◆ Available data:
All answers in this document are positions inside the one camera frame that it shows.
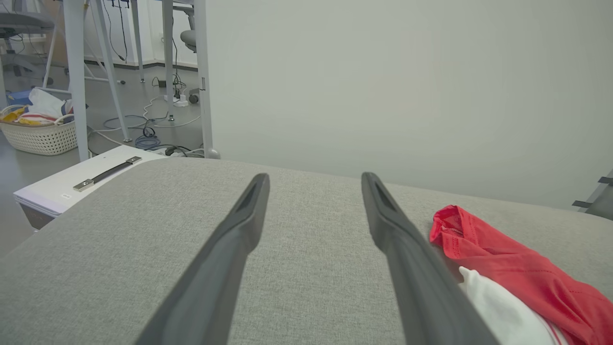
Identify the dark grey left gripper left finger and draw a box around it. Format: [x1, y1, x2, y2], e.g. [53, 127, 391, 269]
[136, 173, 271, 345]

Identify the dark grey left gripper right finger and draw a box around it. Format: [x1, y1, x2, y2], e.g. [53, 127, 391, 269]
[361, 172, 501, 345]

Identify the red garment with white trim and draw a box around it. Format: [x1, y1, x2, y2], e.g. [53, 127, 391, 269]
[430, 205, 613, 345]

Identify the grey fabric sofa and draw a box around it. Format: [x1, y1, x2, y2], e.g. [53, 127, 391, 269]
[0, 157, 613, 345]

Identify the large white power strip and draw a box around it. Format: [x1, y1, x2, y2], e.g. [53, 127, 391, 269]
[152, 145, 205, 159]

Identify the white equipment case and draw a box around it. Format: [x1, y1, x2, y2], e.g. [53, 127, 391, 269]
[13, 145, 166, 230]

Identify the white partition panel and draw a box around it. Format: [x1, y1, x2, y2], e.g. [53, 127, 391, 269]
[206, 0, 613, 211]

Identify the white lattice laundry basket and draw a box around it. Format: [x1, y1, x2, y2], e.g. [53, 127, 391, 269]
[0, 104, 78, 156]

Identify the slanted white table leg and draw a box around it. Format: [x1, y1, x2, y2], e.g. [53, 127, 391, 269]
[90, 0, 132, 143]

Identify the thin white table leg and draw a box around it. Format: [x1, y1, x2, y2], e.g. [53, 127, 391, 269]
[130, 0, 146, 83]
[162, 0, 174, 102]

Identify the grey chair with casters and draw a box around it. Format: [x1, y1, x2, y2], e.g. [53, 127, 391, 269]
[180, 4, 200, 104]

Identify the white cloth in basket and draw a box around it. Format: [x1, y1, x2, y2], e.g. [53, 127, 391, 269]
[28, 88, 73, 120]

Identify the yellow cloth in basket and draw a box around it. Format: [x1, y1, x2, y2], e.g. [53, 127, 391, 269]
[1, 107, 30, 126]

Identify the grey office chair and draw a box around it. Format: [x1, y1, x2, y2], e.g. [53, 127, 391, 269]
[0, 0, 56, 88]

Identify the black strap handle on case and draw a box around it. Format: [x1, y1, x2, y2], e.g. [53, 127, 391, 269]
[73, 156, 142, 193]

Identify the long white cable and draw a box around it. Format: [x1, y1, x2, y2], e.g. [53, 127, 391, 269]
[88, 95, 202, 146]

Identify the grey frame with black straps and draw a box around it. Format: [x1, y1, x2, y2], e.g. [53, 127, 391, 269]
[572, 169, 613, 221]

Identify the thick white metal post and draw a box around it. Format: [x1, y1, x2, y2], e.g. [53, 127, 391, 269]
[63, 0, 91, 162]

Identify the hanging black cable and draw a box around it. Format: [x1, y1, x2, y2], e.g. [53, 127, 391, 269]
[102, 0, 129, 63]

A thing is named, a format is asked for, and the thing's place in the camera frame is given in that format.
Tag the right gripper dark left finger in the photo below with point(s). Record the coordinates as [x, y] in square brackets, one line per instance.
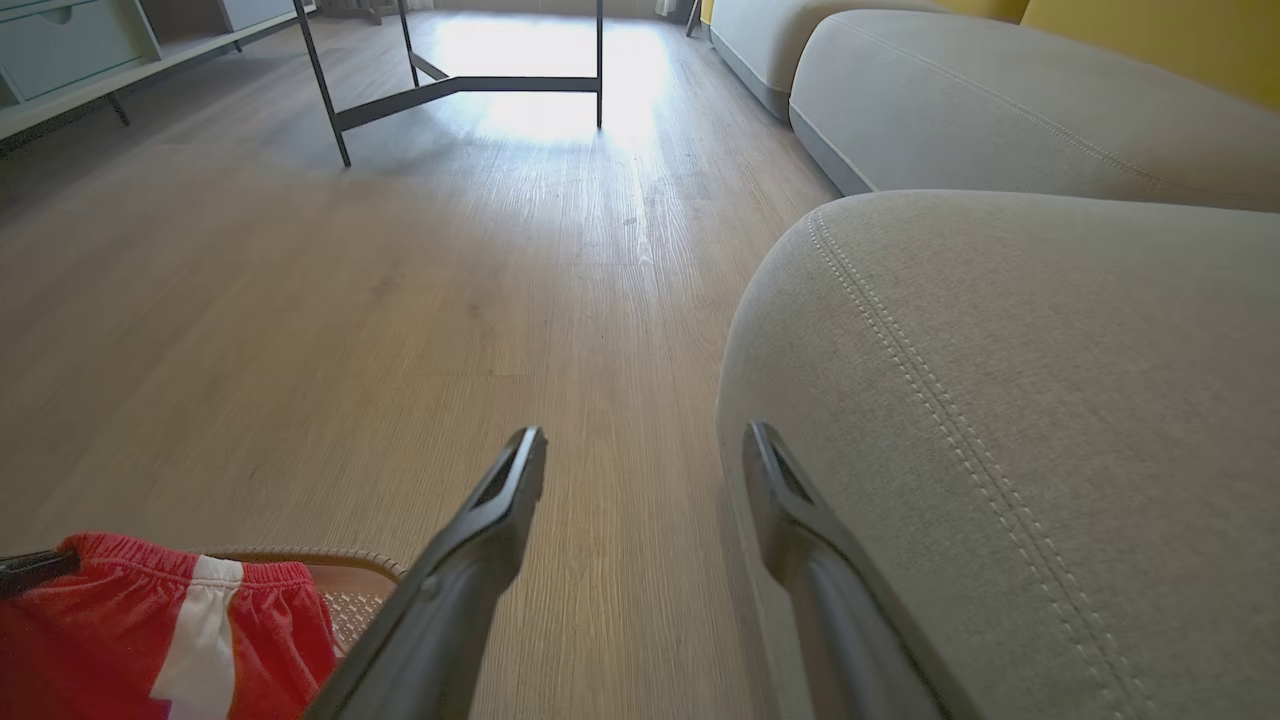
[450, 610]

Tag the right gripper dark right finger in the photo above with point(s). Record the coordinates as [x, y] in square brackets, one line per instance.
[835, 620]

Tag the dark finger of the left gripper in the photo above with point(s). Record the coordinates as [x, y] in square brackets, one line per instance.
[35, 570]

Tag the red shorts with white stripe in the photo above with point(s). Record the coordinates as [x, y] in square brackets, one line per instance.
[90, 650]

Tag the white basket with brown rim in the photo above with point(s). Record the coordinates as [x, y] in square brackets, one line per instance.
[360, 590]

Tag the grey sofa seat with stitching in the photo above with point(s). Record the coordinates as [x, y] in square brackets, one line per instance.
[1050, 450]

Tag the pale green low cabinet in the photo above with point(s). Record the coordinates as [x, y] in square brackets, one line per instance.
[70, 50]

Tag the grey sofa section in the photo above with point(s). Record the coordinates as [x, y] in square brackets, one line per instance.
[1000, 110]
[760, 40]

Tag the black metal table frame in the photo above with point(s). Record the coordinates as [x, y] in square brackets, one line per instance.
[470, 86]

◆ About this task: The response should repeat every entry above exactly and include none of the pictures.

◆ Solution to this problem:
All answers in this document are positions inside the one camera frame that it shows.
Identify the dark grey left gripper left finger and draw a box around it. Format: [x1, y1, x2, y2], e.g. [53, 127, 391, 269]
[136, 173, 271, 345]

Identify the dark grey left gripper right finger and draw a box around it. Format: [x1, y1, x2, y2], e.g. [53, 127, 391, 269]
[361, 172, 501, 345]

Identify the red garment with white trim and draw a box around it. Format: [x1, y1, x2, y2], e.g. [53, 127, 391, 269]
[430, 205, 613, 345]

Identify the grey fabric sofa and draw a box around it. Format: [x1, y1, x2, y2], e.g. [53, 127, 391, 269]
[0, 157, 613, 345]

Identify the large white power strip and draw a box around it. Format: [x1, y1, x2, y2], e.g. [53, 127, 391, 269]
[152, 145, 205, 159]

Identify the white equipment case and draw a box around it. Format: [x1, y1, x2, y2], e.g. [53, 127, 391, 269]
[13, 145, 166, 230]

Identify the white partition panel and draw a box around it. Format: [x1, y1, x2, y2], e.g. [53, 127, 391, 269]
[206, 0, 613, 211]

Identify the white lattice laundry basket and draw a box around it. Format: [x1, y1, x2, y2], e.g. [53, 127, 391, 269]
[0, 104, 78, 156]

Identify the slanted white table leg and draw a box around it. Format: [x1, y1, x2, y2], e.g. [53, 127, 391, 269]
[90, 0, 132, 143]

Identify the thin white table leg and draw a box around it. Format: [x1, y1, x2, y2], e.g. [53, 127, 391, 269]
[130, 0, 146, 83]
[162, 0, 174, 102]

Identify the grey chair with casters and draw a box around it. Format: [x1, y1, x2, y2], e.g. [53, 127, 391, 269]
[180, 4, 200, 104]

Identify the white cloth in basket and draw a box around it. Format: [x1, y1, x2, y2], e.g. [53, 127, 391, 269]
[28, 88, 73, 120]

Identify the yellow cloth in basket and draw a box around it. Format: [x1, y1, x2, y2], e.g. [53, 127, 391, 269]
[1, 107, 30, 126]

Identify the grey office chair and draw a box around it. Format: [x1, y1, x2, y2], e.g. [53, 127, 391, 269]
[0, 0, 56, 88]

Identify the black strap handle on case and draw a box around it. Format: [x1, y1, x2, y2], e.g. [53, 127, 391, 269]
[73, 156, 142, 193]

Identify the long white cable and draw a box around it. Format: [x1, y1, x2, y2], e.g. [53, 127, 391, 269]
[88, 95, 202, 146]

Identify the grey frame with black straps and draw a box around it. Format: [x1, y1, x2, y2], e.g. [53, 127, 391, 269]
[572, 169, 613, 221]

Identify the thick white metal post and draw a box around it. Format: [x1, y1, x2, y2], e.g. [53, 127, 391, 269]
[63, 0, 91, 162]

Identify the hanging black cable and draw a box around it. Format: [x1, y1, x2, y2], e.g. [53, 127, 391, 269]
[102, 0, 129, 63]

A thing is named, a format is asked for, and the thing's place in the camera frame is given in that format.
Tag the right gripper dark left finger in the photo below with point(s). Record the coordinates as [x, y] in square brackets, one line per instance.
[450, 610]

Tag the right gripper dark right finger in the photo above with point(s). Record the coordinates as [x, y] in square brackets, one line per instance.
[835, 620]

Tag the dark finger of the left gripper in the photo above with point(s). Record the coordinates as [x, y] in square brackets, one line per instance.
[35, 570]

Tag the red shorts with white stripe in the photo above with point(s). Record the coordinates as [x, y] in square brackets, one line per instance.
[90, 650]

Tag the white basket with brown rim in the photo above with point(s). Record the coordinates as [x, y] in square brackets, one line per instance.
[360, 590]

Tag the grey sofa seat with stitching in the photo above with point(s). Record the coordinates as [x, y] in square brackets, one line per instance.
[1050, 450]

Tag the pale green low cabinet in the photo above with point(s). Record the coordinates as [x, y] in square brackets, one line per instance.
[70, 50]

Tag the grey sofa section in the photo above with point(s). Record the coordinates as [x, y] in square brackets, one line per instance.
[1000, 110]
[760, 40]

Tag the black metal table frame in the photo above with point(s). Record the coordinates as [x, y] in square brackets, one line per instance.
[470, 86]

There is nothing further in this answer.